Appeal of the First Hierarch of the Russian Orthodox Church Outside of Russia to the God-loving flock in connection with the coronavirus pandemic

Dear in the Lord fathers, brothers, and sisters!

I sincerely greet you with the very warmest well-wishes for the blessings of God, good health, spiritual calm, and the patience so needed in this trying time! I especially greet the doctors, nurses, and all who work in the hospitals, sincerely wishing them increased strength and Heavenly aid! I wish for those who are sick – and for their friends and relatives – comfort in the hope of God’s will, which always directs man toward the good. Our prayers are with all of you.

As a result of measures being taken to halt the spread of the Coronavirus infection, which have been instituted by the governments of countries in which our Church maintains a presence, many of us have been deprived of the divine services and of communal worship in the temples. In some parishes, following the strict recommendations of local authorities, no services are held at all; in others, it is possible to serve, but this must be done with closed doors and in the presence of an extremely limited number of people, who themselves observe the required distance from one another. In many parishes, the service is performed by a single priest, sung by a single chanter. For these parishioners, it is a comfort to know that prayer is still being offered up in the churches, that the living and the dead are being commemorated. And where the divine services are being broadcast over the Internet via live-stream, many unite and join in this prayer, creating a prayerful atmosphere in their own homes. I have even heard of instances where some among the faithful light candles and lamps and, standing in their prayer corners, follow along with the service and pray. I think that such church “attendance” has the virtue for them of actual attendance, and inclines to them God’s mercy. It is a joy to hear how some priests, using modern technology, support their parishioners by holding talks on various spiritual, moral, catechetical, and others useful subjects. I am sure that such a creative approach strengthens the unity among people who together endure these difficult circumstances, and will bring good fruit in the future. In general, any positive examples in such complicated situations, when new methods of preaching and pastoral nourishment are discovered, are always inspiring and instructive.

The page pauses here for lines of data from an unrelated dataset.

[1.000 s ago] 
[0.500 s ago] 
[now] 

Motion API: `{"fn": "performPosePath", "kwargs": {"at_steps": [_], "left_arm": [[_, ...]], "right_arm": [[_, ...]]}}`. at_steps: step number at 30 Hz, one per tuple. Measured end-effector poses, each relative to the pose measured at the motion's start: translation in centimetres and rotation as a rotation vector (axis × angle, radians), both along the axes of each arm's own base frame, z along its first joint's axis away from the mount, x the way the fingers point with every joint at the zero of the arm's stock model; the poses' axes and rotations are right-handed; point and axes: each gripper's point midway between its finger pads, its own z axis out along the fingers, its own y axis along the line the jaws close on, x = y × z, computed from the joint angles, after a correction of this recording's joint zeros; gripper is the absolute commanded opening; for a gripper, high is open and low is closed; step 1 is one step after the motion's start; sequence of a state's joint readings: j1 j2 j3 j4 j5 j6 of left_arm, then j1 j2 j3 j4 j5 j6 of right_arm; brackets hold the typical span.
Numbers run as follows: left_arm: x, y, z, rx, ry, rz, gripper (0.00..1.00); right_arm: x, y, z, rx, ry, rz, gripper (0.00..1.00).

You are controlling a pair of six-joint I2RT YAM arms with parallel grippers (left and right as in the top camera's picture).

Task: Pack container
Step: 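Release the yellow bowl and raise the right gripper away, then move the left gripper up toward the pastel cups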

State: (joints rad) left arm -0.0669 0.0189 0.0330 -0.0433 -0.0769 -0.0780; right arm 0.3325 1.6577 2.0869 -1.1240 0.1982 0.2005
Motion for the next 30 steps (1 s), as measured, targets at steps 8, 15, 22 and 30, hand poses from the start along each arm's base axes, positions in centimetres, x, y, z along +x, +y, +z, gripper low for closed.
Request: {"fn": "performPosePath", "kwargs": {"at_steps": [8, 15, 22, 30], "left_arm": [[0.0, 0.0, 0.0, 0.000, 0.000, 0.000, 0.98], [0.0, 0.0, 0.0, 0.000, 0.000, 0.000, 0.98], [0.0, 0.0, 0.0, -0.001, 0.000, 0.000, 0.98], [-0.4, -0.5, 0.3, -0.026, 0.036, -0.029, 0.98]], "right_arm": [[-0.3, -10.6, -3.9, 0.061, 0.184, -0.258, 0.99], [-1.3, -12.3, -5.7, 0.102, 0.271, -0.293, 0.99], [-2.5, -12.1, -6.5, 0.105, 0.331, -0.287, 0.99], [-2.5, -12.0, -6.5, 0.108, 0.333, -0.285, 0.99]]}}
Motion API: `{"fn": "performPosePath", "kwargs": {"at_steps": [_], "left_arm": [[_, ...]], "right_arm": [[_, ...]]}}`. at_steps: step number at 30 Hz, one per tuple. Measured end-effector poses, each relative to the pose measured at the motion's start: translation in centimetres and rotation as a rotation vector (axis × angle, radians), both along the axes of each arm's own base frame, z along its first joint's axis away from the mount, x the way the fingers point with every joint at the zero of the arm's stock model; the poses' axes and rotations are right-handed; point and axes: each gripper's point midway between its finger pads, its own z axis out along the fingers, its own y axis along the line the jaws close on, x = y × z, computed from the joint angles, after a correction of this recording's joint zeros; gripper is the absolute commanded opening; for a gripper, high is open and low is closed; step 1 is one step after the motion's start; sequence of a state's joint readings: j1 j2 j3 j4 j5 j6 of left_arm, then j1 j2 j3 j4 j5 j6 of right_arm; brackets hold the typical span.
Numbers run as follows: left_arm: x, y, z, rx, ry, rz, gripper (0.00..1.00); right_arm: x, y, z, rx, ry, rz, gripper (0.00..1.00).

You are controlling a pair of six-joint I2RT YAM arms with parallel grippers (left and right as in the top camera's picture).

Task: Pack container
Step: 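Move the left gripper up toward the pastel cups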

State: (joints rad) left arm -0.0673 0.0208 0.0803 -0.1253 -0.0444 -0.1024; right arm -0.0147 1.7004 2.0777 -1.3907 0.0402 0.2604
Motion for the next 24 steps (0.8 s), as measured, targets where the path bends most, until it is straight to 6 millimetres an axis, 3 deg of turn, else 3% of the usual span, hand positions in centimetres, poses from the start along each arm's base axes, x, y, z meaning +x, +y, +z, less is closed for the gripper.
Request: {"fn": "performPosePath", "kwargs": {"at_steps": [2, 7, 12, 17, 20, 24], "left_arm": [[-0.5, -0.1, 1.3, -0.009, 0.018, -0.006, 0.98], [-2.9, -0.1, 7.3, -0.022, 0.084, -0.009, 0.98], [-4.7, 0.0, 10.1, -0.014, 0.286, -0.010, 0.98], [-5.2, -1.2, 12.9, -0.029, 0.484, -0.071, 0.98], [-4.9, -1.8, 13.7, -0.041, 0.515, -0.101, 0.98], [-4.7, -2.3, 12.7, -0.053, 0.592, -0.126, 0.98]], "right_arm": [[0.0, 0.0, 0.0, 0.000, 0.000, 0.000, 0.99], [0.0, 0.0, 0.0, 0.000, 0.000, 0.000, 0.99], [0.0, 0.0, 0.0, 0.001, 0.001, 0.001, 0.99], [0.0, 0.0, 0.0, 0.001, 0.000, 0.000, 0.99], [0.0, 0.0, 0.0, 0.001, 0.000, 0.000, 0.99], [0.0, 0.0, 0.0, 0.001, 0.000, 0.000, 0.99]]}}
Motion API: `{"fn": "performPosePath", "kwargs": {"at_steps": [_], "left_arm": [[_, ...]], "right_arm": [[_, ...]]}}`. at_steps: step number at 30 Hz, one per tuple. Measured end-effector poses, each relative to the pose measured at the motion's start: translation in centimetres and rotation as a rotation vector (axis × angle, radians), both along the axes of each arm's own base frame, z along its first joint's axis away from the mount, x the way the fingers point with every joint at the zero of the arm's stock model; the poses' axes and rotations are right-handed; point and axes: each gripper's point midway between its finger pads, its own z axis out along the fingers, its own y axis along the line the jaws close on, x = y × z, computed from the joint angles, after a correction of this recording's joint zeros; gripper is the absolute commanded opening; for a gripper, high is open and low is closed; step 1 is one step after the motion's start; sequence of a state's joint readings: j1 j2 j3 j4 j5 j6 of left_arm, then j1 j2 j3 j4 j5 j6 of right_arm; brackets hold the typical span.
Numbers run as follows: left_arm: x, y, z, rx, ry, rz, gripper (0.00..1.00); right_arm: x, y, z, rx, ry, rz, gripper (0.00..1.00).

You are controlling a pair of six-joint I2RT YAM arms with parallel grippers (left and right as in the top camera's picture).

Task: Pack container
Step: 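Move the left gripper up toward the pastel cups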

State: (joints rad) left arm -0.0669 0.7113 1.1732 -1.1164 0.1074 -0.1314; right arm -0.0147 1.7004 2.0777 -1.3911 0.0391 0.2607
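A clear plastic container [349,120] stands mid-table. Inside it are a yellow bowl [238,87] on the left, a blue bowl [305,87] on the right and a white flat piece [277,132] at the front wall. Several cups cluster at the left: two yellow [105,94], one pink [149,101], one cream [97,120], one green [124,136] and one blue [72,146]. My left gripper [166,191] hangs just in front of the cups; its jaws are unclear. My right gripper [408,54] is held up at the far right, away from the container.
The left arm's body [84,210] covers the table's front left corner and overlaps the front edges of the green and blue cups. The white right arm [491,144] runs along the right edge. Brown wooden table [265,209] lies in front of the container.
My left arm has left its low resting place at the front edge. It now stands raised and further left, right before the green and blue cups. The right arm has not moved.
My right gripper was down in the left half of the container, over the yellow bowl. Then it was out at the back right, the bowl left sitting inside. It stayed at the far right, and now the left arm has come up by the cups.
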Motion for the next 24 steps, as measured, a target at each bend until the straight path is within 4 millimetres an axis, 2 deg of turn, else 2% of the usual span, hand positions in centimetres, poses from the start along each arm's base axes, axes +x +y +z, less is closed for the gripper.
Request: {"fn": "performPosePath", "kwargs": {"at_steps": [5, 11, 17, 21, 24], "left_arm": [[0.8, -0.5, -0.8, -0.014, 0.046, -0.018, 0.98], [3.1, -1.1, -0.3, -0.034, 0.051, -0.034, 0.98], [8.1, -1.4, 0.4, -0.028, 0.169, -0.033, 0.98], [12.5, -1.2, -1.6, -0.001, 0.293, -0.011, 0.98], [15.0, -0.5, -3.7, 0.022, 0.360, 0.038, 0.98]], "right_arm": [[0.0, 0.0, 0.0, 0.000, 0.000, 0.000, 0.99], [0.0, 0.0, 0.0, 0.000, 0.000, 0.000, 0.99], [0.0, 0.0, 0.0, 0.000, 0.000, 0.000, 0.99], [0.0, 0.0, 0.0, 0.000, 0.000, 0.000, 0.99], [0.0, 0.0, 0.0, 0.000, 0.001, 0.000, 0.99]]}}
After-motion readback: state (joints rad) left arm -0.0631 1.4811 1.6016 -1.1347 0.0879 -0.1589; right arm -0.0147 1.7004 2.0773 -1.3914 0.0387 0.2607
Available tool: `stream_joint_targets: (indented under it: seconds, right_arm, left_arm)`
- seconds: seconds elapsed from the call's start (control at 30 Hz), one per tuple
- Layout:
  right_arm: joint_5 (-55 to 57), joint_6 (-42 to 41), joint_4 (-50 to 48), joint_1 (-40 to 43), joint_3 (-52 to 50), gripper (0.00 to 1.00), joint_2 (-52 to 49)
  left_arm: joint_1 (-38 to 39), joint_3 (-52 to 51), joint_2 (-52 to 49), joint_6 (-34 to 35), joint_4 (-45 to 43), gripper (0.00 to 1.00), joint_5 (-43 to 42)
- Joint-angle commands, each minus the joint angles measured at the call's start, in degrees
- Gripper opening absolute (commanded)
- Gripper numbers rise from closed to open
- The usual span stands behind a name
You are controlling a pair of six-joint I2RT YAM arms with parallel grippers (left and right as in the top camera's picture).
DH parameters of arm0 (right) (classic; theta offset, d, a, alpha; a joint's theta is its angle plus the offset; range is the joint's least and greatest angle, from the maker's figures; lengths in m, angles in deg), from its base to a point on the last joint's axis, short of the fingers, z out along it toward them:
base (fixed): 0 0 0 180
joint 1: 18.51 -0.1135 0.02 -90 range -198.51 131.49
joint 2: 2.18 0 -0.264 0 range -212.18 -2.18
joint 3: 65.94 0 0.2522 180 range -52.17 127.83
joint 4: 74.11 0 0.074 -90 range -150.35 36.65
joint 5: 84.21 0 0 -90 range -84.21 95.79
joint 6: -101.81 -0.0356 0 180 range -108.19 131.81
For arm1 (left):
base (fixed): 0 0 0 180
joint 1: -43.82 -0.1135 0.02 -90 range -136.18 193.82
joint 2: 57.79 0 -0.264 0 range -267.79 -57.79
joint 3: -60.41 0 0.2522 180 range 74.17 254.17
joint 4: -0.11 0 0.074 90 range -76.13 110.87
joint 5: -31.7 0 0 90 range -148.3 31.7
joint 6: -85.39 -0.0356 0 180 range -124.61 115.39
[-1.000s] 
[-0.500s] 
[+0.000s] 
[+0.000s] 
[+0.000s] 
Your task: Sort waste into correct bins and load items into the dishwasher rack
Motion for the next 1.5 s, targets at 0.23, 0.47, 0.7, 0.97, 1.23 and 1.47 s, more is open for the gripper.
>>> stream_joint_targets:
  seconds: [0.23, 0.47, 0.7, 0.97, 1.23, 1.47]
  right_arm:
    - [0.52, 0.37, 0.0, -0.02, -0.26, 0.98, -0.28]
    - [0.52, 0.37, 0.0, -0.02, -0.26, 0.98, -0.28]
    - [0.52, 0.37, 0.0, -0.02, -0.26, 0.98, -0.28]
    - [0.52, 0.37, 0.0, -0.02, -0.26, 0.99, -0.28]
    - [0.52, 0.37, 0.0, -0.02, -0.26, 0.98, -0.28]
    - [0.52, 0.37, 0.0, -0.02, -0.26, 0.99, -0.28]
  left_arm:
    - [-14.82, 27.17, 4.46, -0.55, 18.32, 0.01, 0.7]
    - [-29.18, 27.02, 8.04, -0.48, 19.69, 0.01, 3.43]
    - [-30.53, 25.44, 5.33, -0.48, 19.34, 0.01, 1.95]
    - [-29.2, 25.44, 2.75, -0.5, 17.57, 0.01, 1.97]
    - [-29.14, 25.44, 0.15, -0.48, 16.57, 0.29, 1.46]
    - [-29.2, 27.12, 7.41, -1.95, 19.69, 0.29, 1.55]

Unfortunately, we also hear of sorrowful instances of insubordination not only to local authorities, but also to the ruling bishops. Such behavior on the part of the clergy and lay parish officers is completely irresponsible and involves risk not only to the physical health of our neighbors, but also to our relationships with these communities and to parish property. Tempting God and man, their actions can result in insurmountable fines and other measures from law enforcement. In so doing, they irreparably damage their relationships with those around them, sowing in them doubts toward Christ’s Church, whose members must serve as an example. As a result of their disobedience and so-called “zeal not according to knowledge” (Romans 10:2), there can even develop divisions and conflicts within the parish communities themselves.

“Humble yourselves therefore under the mighty hand of God,” writes the Apostle Peter, “That He may exalt you in due time; casting all your care upon Him, for He careth for you” (I Peter 5:6-7). I call on the clergy and faithful of our churches, as law-abiding citizens of their countries, to follow all precautionary measures implemented by the local authorities, as well as adhering to the instructions issued by your Hierarchy, and to use the present conditions of quarantine to redouble your prayer, fasting, reading, and salvific contemplation, strengthening relations with family and friends. Perhaps before we did not sufficiently treasure the opportunity to pray in church, missing the divine services through our laziness and carelessness, or were so swallowed up by our affairs that we practically never saw our families, never prayed, never read anything of spiritual value, never prepared for the feasts, and never observed the fasts. General quarantine is a gift from God, which drives man into the depths of himself, forcing him to reexamine his attitude toward life, to think and to care about what is most important. Let every one of us make use of this blessed opportunity, at midnight on the Glorious Pascha night, to say to our own heart: “Christ is Risen,” and to hear from it that sweetest reply: “Indeed He is Risen.”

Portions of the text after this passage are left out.